Todt: F1 und WEC sollten ähnliche Motoren haben

FIA Präsident Jean Todt hofft, dass sich andere Rennserien am neuen F1-Motor, der 2021 zum Einsatz kommt, orientieren werden.

Die Hoffnung ist groß, dass auch andere Rennserien wie Le Mans sich für den neuen F1-Motor interessieren und diesen adaptieren. Die Idee dahinter ist es einen Weltmotor zu kreieren, der in mehreren verschiedenen Rennklassen eingesetzt werden kann. Dies versuchte man schon 2014, als die F1 ein neues Reglement präsentierte, und nun will Todt mit dem 2021er Reglement einen weiteren Versuch starten.

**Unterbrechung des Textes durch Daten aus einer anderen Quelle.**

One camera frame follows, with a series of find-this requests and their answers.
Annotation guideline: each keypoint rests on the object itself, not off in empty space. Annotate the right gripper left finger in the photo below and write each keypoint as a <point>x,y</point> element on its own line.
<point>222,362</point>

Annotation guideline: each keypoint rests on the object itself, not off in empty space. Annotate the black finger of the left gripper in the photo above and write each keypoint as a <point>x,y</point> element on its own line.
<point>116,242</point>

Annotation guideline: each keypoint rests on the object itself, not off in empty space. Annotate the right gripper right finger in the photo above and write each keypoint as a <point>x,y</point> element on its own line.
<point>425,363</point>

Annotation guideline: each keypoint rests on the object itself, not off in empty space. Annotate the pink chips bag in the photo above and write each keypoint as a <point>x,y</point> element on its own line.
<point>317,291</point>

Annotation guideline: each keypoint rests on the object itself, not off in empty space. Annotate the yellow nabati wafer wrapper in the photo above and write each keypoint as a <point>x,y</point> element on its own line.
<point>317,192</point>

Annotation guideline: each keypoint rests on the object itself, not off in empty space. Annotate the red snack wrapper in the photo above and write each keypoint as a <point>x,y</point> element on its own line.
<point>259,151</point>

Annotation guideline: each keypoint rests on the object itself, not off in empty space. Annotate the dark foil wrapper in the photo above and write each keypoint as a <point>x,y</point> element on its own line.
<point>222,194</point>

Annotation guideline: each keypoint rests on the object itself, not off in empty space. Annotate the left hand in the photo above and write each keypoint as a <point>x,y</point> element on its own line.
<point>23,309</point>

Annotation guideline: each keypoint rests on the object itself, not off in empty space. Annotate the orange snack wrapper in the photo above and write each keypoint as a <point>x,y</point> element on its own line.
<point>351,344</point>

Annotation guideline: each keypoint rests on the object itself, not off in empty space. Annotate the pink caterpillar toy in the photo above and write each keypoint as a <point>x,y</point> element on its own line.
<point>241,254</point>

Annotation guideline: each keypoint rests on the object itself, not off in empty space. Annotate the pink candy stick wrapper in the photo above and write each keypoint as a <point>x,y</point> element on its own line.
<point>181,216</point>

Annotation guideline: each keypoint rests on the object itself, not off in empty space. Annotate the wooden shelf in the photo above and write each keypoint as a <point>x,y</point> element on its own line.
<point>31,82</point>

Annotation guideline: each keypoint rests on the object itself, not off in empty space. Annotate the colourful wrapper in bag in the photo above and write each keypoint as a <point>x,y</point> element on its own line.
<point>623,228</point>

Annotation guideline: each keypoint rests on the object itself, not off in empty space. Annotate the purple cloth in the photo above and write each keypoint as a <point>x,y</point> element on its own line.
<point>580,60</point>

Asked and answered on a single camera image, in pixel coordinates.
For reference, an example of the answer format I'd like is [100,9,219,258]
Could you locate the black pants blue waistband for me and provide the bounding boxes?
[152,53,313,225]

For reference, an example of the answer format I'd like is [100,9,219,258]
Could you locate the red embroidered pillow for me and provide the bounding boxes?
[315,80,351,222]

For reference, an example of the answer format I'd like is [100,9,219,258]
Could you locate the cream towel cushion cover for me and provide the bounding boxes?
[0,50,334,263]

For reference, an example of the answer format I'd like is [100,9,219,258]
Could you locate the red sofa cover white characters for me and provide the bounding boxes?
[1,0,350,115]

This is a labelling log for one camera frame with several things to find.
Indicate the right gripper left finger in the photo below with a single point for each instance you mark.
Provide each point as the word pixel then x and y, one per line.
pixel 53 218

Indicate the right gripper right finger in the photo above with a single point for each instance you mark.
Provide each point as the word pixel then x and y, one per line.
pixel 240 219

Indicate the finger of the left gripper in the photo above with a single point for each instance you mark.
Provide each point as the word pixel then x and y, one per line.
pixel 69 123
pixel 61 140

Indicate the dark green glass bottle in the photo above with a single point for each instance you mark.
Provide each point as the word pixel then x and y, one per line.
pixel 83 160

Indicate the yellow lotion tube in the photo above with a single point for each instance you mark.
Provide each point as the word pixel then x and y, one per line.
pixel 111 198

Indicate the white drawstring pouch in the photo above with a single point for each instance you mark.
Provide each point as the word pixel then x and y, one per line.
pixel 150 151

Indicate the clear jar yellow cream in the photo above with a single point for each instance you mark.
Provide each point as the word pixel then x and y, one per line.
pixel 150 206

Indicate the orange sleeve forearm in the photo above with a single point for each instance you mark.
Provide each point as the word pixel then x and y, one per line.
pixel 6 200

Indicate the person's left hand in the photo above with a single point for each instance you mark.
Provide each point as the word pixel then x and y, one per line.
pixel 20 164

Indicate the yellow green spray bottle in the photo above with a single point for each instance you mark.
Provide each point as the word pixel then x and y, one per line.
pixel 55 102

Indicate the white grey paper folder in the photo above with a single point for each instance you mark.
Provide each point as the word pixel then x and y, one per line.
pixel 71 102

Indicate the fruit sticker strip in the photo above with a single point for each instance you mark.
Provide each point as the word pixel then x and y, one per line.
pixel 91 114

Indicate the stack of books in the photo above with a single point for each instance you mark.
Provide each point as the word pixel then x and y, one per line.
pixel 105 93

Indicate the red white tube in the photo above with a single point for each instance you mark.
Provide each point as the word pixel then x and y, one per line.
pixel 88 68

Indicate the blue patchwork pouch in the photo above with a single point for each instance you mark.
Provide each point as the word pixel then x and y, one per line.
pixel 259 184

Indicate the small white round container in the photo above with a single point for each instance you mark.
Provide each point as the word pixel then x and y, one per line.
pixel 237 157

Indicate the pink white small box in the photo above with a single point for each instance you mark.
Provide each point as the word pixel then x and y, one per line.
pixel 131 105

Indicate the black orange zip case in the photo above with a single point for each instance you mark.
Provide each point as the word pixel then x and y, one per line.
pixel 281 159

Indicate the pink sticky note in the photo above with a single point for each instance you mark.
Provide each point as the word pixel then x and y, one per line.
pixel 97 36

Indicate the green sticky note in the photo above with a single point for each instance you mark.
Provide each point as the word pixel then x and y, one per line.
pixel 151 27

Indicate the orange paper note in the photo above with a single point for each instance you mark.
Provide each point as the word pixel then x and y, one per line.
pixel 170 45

„Momentan haben wir für jede Rennserie ein eigenes Motorenregelwerk. Das muss aber nicht so sein. Die Ansprüche der F1 und der World Endurance Championship sind ähnlich.“, sagt Todt gegenüber Auto Motor und Sport. Damit hat er natürlich nicht unrecht, denn ein F1-Motor hält ungefähr 5000km und dies würde der Le Mans Renndistanz entsprechen. Auch für die Hersteller wäre das ein verlockender Gedanke, wie Todt erklärt: „Nur ein Motorkonzept zu haben wäre auch für die Hersteller sehr verlockend, das könnte bedeuten, dass F1 Teams mit einem eigenen Team an Le Mans teilnehmen können und umgekehrt.“ In zwei Rennserien vertreten zu sein, würde den Herstellern auch eine größere Präsenz verschaffen.